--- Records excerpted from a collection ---

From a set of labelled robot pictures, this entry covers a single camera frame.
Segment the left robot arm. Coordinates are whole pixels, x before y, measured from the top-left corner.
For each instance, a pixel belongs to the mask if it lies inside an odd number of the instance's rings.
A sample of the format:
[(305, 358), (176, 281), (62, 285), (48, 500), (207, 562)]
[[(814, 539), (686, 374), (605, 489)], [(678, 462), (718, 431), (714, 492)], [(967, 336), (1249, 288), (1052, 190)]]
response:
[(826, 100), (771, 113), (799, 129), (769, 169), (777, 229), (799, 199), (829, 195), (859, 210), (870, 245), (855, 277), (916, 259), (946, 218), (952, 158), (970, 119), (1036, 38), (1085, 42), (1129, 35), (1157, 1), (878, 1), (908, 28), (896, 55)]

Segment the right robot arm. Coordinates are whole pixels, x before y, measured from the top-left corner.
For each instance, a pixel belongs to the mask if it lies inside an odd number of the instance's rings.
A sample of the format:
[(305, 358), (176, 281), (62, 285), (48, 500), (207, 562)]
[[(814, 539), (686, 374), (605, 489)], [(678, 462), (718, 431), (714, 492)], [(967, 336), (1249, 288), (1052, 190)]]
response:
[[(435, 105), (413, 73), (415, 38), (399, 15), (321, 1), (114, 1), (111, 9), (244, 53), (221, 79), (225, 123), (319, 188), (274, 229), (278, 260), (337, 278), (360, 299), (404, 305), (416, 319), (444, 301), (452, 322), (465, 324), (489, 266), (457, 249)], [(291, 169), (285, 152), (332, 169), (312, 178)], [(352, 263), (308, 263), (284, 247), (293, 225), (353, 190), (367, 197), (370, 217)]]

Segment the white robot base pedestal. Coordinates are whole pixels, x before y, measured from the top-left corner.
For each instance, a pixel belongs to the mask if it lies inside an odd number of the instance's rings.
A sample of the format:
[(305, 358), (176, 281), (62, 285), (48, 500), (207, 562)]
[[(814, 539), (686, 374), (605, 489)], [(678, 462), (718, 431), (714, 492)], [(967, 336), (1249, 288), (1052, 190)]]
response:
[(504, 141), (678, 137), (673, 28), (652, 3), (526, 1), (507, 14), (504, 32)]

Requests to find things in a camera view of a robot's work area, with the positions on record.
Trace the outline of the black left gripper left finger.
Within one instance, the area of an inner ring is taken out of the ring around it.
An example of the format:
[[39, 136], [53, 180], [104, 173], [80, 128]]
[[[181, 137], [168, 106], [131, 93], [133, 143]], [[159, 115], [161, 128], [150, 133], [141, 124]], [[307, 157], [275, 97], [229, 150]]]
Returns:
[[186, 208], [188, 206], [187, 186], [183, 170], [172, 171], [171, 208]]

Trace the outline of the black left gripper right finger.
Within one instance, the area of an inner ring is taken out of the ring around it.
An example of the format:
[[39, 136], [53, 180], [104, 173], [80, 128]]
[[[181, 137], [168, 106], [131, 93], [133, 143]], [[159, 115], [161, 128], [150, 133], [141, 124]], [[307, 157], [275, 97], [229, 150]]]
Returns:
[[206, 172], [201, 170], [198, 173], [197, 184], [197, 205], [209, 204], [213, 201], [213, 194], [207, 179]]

--- Your assignment ---
Transcribe the records exactly as they appear.

--- Exercise result ---
From a set of labelled robot pictures, this entry covers a single camera frame.
Segment the left robot arm. Coordinates are whole pixels, x before y, measured from the top-left corner.
For each instance, a pixel belongs to the mask if it lies inside an odd number of the instance's rings.
A sample of the format:
[(305, 358), (176, 281), (62, 285), (48, 500), (207, 562)]
[[(814, 539), (686, 374), (605, 489)], [(678, 462), (718, 431), (714, 492)], [(967, 336), (1249, 288), (1052, 190)]]
response:
[(826, 100), (771, 113), (799, 129), (769, 169), (777, 229), (799, 199), (829, 195), (859, 210), (870, 245), (855, 277), (916, 259), (946, 218), (952, 158), (970, 119), (1036, 38), (1085, 42), (1129, 35), (1157, 1), (878, 1), (908, 28), (896, 55)]

Segment the right robot arm. Coordinates are whole pixels, x before y, measured from the top-left corner.
For each instance, a pixel belongs to the mask if it lies inside an odd number of the instance's rings.
A sample of the format:
[(305, 358), (176, 281), (62, 285), (48, 500), (207, 562)]
[[(814, 539), (686, 374), (605, 489)], [(678, 462), (718, 431), (714, 492)], [(967, 336), (1249, 288), (1052, 190)]]
response:
[[(435, 105), (413, 73), (415, 38), (399, 15), (321, 1), (114, 1), (111, 9), (244, 53), (221, 79), (225, 123), (319, 188), (274, 229), (278, 260), (337, 278), (360, 299), (404, 305), (416, 319), (444, 301), (452, 322), (465, 324), (489, 266), (457, 249)], [(291, 169), (285, 152), (332, 169), (312, 178)], [(352, 263), (308, 263), (284, 247), (293, 225), (353, 190), (367, 197), (370, 217)]]

Segment the white robot base pedestal. Coordinates are whole pixels, x before y, measured from the top-left corner.
For each instance, a pixel belongs to the mask if it lies inside an odd number of the instance's rings.
A sample of the format:
[(305, 358), (176, 281), (62, 285), (48, 500), (207, 562)]
[[(814, 539), (686, 374), (605, 489)], [(678, 462), (718, 431), (714, 492)], [(967, 336), (1249, 288), (1052, 190)]]
response:
[(504, 141), (678, 137), (673, 28), (652, 3), (526, 1), (507, 14), (504, 32)]

Requests to find things in a camera view of a robot's work area, with the positions on record.
Trace the outline of the black left gripper left finger.
Within one instance, the area of an inner ring is taken out of the ring around it.
An example of the format:
[[39, 136], [53, 180], [104, 173], [80, 128]]
[[[181, 137], [168, 106], [131, 93], [133, 143]], [[159, 115], [161, 128], [150, 133], [141, 124]], [[307, 157], [275, 97], [229, 150]]]
Returns:
[[186, 208], [188, 206], [187, 186], [183, 170], [172, 171], [171, 208]]

Trace the outline of the black left gripper right finger.
Within one instance, the area of an inner ring is taken out of the ring around it.
An example of the format:
[[39, 136], [53, 180], [104, 173], [80, 128]]
[[[181, 137], [168, 106], [131, 93], [133, 143]], [[159, 115], [161, 128], [150, 133], [141, 124]], [[307, 157], [275, 97], [229, 150]]]
Returns:
[[206, 172], [201, 170], [198, 173], [197, 184], [197, 205], [209, 204], [213, 201], [213, 194], [207, 179]]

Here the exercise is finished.